Kubiya: Can Conversational AI Clarify DevOps?
DETROIT — DevOps comes with many goals, but, at its core, it’s about clarifying communication and automating out boring, repetitive work. After all, both developers and operators are creative knowledge workers. DevOps aims to break down silos and to create understanding between the different sides of the same coin — dev and ops, tech and business, compliance and security.
But can a chatbot achieve that? Kubiya — a name meaning Hebrew for “cube” but drawing from both the literal Kubernetes native orgs increasingly strive for and the philosophical foundational building blocks of the Great Pyramids — aims to be that translator and clarifier of developer goals. All with hopes of reducing the overworked operator, DevOps engineer, or SecOps engineer’s toil.
This “Siri for DevOps”, with an adorable rocket robot mascot, launched out of stealth mode last week. The New Stack sat down with CEO Amit Eyal Govrin at KubeCon+CloudNativeCon North America to learn about how Kubiya is “powering intent-based operations.”
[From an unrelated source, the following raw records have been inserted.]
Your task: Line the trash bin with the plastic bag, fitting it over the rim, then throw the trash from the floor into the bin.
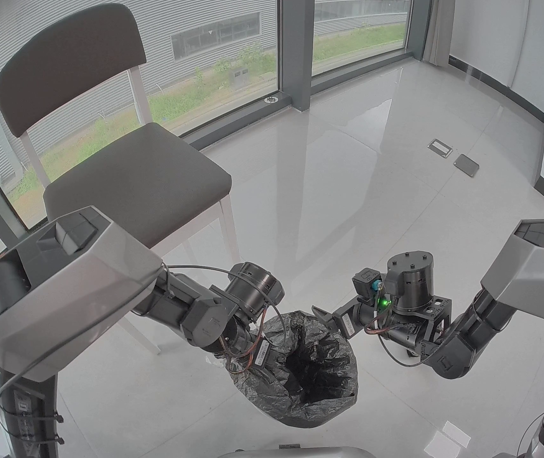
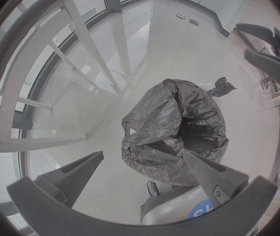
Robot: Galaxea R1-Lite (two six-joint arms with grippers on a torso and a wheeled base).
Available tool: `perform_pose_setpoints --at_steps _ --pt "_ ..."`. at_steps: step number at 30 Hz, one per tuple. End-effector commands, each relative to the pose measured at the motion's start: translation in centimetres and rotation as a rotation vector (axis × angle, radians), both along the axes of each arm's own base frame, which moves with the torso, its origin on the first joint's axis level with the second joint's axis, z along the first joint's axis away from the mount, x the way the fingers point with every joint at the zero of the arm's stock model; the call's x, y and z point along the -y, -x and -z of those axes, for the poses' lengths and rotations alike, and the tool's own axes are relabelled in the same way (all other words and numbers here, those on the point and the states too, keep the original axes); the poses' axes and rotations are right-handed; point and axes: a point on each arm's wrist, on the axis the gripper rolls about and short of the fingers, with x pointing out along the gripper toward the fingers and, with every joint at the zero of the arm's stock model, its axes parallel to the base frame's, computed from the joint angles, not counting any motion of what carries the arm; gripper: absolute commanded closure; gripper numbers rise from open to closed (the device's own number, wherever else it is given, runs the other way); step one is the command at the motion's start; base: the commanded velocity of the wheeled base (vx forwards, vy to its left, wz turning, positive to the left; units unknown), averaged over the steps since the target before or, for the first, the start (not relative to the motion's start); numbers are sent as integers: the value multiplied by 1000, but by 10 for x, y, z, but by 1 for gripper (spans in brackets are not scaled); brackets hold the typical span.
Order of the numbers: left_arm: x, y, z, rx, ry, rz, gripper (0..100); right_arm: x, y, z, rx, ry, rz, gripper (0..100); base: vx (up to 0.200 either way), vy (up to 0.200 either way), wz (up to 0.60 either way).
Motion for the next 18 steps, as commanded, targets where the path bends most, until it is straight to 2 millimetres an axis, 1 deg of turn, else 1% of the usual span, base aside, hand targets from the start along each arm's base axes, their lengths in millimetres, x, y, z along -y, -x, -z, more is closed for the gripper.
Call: perform_pose_setpoints --at_steps 1,6,7,11,18 --pt "2 -6 14 -9 -34 1 0 1 1 -3 6 -4 -1 0 0 0 0" --pt "5 -16 16 -3 -69 15 0 0 0 -3 7 -5 -1 0 0 0 0" --pt "6 -20 15 -14 -87 12 0 0 -1 -3 9 -5 -1 0 0 0 0" --pt "8 -25 16 -46 -124 -1 0 0 -1 -4 11 -7 -1 0 0 0 0" --pt "15 -34 27 -53 -134 -5 0 1 -1 -5 14 -9 2 0 0 0 0"
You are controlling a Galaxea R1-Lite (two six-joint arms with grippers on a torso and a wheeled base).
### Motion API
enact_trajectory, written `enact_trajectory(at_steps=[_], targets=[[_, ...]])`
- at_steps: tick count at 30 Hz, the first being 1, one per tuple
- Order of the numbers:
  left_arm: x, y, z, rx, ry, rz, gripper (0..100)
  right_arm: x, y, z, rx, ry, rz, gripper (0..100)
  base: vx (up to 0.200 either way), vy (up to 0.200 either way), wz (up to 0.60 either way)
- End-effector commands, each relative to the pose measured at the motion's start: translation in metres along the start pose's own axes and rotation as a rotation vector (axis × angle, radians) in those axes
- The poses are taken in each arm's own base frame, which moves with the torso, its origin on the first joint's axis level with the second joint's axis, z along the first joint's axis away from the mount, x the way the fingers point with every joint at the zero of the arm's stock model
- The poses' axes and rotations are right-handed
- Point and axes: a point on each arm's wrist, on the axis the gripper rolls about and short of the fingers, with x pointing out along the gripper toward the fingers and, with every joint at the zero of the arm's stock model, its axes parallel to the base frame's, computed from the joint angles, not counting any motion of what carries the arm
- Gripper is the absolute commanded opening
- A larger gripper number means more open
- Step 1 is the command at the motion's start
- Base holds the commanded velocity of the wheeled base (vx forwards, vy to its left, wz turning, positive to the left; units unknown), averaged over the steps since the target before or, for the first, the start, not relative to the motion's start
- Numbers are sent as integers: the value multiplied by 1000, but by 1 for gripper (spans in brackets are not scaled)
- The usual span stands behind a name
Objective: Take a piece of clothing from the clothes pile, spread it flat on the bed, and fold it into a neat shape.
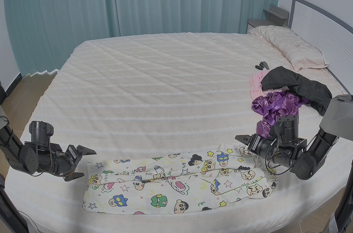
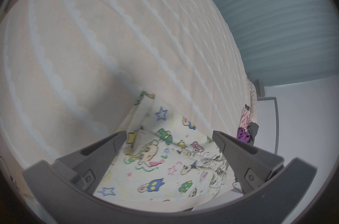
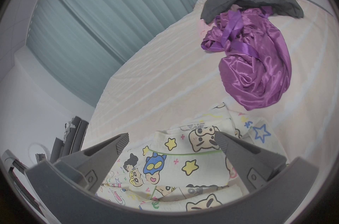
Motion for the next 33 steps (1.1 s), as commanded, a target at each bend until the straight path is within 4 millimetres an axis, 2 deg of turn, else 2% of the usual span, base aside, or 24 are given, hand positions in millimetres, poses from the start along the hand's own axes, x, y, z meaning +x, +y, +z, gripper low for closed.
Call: enact_trajectory(at_steps=[1,6,11,18,33], targets=[[9,-23,-2,16,-4,-30,100,-1,-6,-5,33,-2,-29,100,0,0,0],[17,-22,-7,20,-19,18,100,-2,-8,-8,37,9,-38,100,0,0,0],[17,-16,-12,95,-5,42,100,-4,-11,-11,42,21,-44,100,0,0,0],[17,-11,-15,104,8,60,100,-6,-17,-16,41,2,-38,100,0,0,0],[28,-6,-14,108,37,76,100,-4,-19,-18,41,-3,-32,100,0,0,0]])
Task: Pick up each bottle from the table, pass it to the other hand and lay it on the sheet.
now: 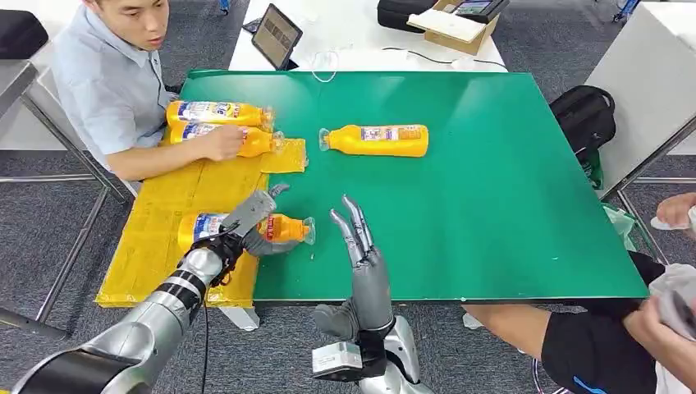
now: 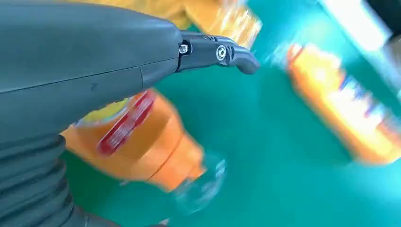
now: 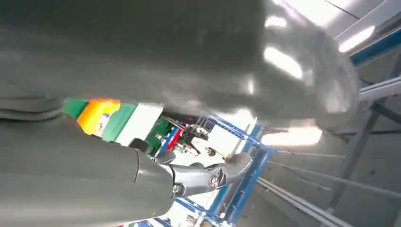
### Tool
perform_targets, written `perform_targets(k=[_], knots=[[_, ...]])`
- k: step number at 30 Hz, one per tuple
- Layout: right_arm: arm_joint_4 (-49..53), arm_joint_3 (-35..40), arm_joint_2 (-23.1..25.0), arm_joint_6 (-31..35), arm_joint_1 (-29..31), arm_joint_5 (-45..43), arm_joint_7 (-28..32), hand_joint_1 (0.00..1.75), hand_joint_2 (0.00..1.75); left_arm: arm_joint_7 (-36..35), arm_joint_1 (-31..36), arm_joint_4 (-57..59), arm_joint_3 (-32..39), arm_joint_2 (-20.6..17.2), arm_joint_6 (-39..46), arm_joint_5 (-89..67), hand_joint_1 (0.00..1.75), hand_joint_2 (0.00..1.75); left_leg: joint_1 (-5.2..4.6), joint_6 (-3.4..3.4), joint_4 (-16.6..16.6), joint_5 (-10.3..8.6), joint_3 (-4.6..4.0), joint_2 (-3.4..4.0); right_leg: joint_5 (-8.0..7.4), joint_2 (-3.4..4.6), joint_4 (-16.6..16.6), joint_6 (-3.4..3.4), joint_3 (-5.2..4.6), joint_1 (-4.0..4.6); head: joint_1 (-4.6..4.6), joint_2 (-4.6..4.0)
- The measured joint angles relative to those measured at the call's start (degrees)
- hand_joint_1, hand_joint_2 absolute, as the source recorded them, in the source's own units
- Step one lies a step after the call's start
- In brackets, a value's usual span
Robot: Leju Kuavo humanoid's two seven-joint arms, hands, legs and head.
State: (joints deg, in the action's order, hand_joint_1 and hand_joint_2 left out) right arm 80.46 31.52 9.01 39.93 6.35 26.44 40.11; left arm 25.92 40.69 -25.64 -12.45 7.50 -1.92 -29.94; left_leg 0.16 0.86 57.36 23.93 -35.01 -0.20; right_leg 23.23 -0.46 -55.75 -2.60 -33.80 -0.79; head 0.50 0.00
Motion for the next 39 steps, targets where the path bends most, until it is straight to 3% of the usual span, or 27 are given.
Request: perform_targets(k=[5, 7, 8, 13, 23, 27, 31, 39], knots=[[0.00, -0.11, 0.02, 0.00, -0.01, 0.42, 0.00, 0.00, 1.75, 0.44, -0.26, -0.50, 0.55, 0.15, 0.57, 0.90, 0.00, 1.75, 0.00, 0.00, 0.00, 0.00, 0.00, 0.00, 0.00, 0.00, 0.00, 0.00, 0.00, 0.00, 0.00, 0.00], [2.78, -1.53, 0.72, 0.00, -1.80, 9.94, 0.00, 0.00, 1.75, 3.20, -6.32, -13.60, 7.47, 2.54, 6.63, 18.01, 0.00, 1.75, 0.00, 0.01, 0.00, 0.03, -0.09, 0.01, 0.01, 0.02, 0.01, 0.00, -0.08, 0.00, -0.02, 0.00], [4.77, -3.22, 0.76, 0.00, -3.42, 15.64, 0.00, 0.00, 1.75, 6.45, -11.90, -23.97, 7.65, 3.06, 14.10, 20.70, 0.00, 1.75, -0.01, 0.00, 0.00, 0.07, -0.12, 0.04, 0.03, 0.07, 0.02, 0.00, -0.13, 0.00, 0.00, 0.00], [6.62, -5.71, 0.50, 0.02, -5.03, 16.97, -0.02, 0.00, 1.75, 7.30, -18.22, -36.49, 7.76, 3.32, 17.11, 21.65, 0.00, 1.75, -0.01, 0.00, -0.01, 0.07, -0.19, 0.02, 0.05, 0.04, 0.04, 0.00, -0.19, -0.01, 0.02, 0.00], [7.69, -8.05, 0.04, 0.02, -6.31, 18.36, -0.02, 0.00, 1.75, 8.72, -23.09, -46.21, 7.69, 3.52, 20.13, 24.50, 0.00, 1.75, -0.01, 0.02, -0.01, 0.04, -0.16, 0.02, 0.02, 0.06, 0.03, -0.01, -0.16, 0.00, 0.00, 0.00], [5.24, -12.40, -3.37, -1.05, -7.73, 17.31, -3.18, 0.00, 1.75, 7.52, -30.81, -54.76, 7.67, 3.63, 23.32, 31.23, 0.00, 1.75, -0.02, 0.05, -0.01, 0.13, -0.17, 0.03, 0.05, 0.06, 0.10, -0.01, -0.16, -0.02, 0.02, 0.00], [1.66, -18.06, -8.53, -3.39, -8.83, 20.53, -7.26, 0.00, 1.75, 9.53, -39.41, -61.16, 6.88, 3.65, 29.49, 25.71, 0.00, 1.75, -0.10, 0.18, -0.01, 0.22, -0.28, -0.01, 0.16, 0.04, 0.16, -0.17, -0.19, -0.10, 0.00, 0.00], [-7.72, -22.62, -13.99, -13.64, -1.43, 20.88, -13.77, 0.00, 1.75, 9.10, -44.15, -65.79, 4.48, 3.65, 32.43, 19.34, 0.00, 1.75, -0.11, 0.25, -0.01, 0.16, -0.19, 0.03, 0.06, 0.07, 0.16, -0.24, -0.12, -0.12, 0.00, 0.00]])
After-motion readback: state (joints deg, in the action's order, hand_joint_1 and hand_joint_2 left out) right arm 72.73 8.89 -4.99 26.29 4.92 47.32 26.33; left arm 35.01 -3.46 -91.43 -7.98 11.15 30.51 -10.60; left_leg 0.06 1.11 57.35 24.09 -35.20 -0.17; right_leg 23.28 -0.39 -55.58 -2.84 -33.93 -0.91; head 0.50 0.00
Fixing What’s Wrong with Self-Checkout Engineering
Whole Foods has the best self-checkout because there’s a human in the loop at all times, Govrin pointed out. Anybody who has tried to ring themselves up at a pharmacy or grocery store has gotten frustrated at the inevitably feminine robot voice, only to get stuck on the weight of your cloth bag or waiting for that human to approve your adult drink or coupon or the whole thing just crashes and you then have to get back in line and start over. “Same machines, same hardware, same software. The problem is if you don’t have somebody attending it,” when things go wrong, they don’t work. That’s because, he explains, this conversational artificial intelligence (AI) still lacks understanding of user intent.
This is what is happening with most DevOps tools too, he analogized, which “are built with the promise of reducing a lot of toil in organizations,” but instead contribute to maintenance, toil, and lengthy conversations for the operator to deal with. He lumped into this bucket the following dev tools:
- Service catalogs
- Chatbots and ChatOps
- Shared services platforms
- Workflow automation
- Internal developer platforms
- API marketplaces
A developer may tell an operator they need to spin up a container into product or to provision a server. But, without specificities, the operator is unable to associate the cost center, machine image or security groups, creates time-consuming interaction between two individuals. This leads to five main operator pain points:
- Resource constraint
- Maintenance and toil
- Context switching
- Last mile bottlenecks
- Reduced time to innovate
Just like self-checkout, when poorly implemented, you just end up with longer queues and more frustrated operators.
“The promise of self-service is you could just have a marketplace,” but most fall short, Govrin said, and “self-service forgets who it serves.” Like self-checkout, poorly implemented dev tooling means:
- Developers don’t know what they’re missing, what they don’t know.
- Everything is very binary.
- DevOps becomes heavily dependent on the human-in-the-loop.
- End user workflows break.
- Context switches.
- Demands deep domain expertise to operate.
- More maintenance falls on the operators.
This is all because, in both situations, they are devoid of intent, says Govrin.
The Demand for Intent-Based Operations
“We call these intent-based operations to go and communicate what you are trying to do via a virtual assistant that understands intent.” He continued that it understands “as little or as much context as you want,” “turning conversations into operations.”
If a developer clearly expresses what kind of server, for example, you want, then it’ll spin that up — or ping the operator a request. But, if you are missing essential parts of your request, Kubiya will ask gated questions around what kind of server, before confirming what you want. It can also be actioned around role-based access control, permissions and budgetary guidelines, or, depending on if it’s a big budget request, can be escalated to managers for approval.
“It can understand what is given and what’s missing and is able to ask the right question, and then relate that to operational workloads in DevOps.” — Amit Eyal Govrin, Kubiya
“Eventually the operator will likely have to approve the request, but without the whole back-and-forth toil [and] needing to gather information as if at a checkout line,” Govrin said. “Have the menial work done by the machines, making sure the relevant information is gathered.”
Kubiya, he argues, helps the operator by removing the tedious back-and-forth while also helping to improve the user service level agreements (SLAs) by giving developers immediate access to action, rather than waiting in a queue to have a conversation.
“This is the intent-based operations part of what we’re trying to do. We’re trying to democratize cloud operations without having the full onus on the operator [with] a bidirectional feedback loop,” he continued.
This intent-based multitenancy SaaS can be implemented at the individual, team or organizational levels, depending on guardrail requirements. An added benefit, as Matty Stratton warned against, by having a third-party AI doing much of the work, companies don’t have to worry about the DevOps enemy — exceptions.
Within Kubiya, every organization has its own deployment with its own personalized assistant.
“We image a world where different personas in an organization can approach the same workflow, workload [or] knowledge base and then invoke it in their own words in their own ways,” Govrin said. And it’s all about getting the machines to talk more like the humans leveraging them.
Kubiya is now in beta through the end of the year and is free to use until the end of the year.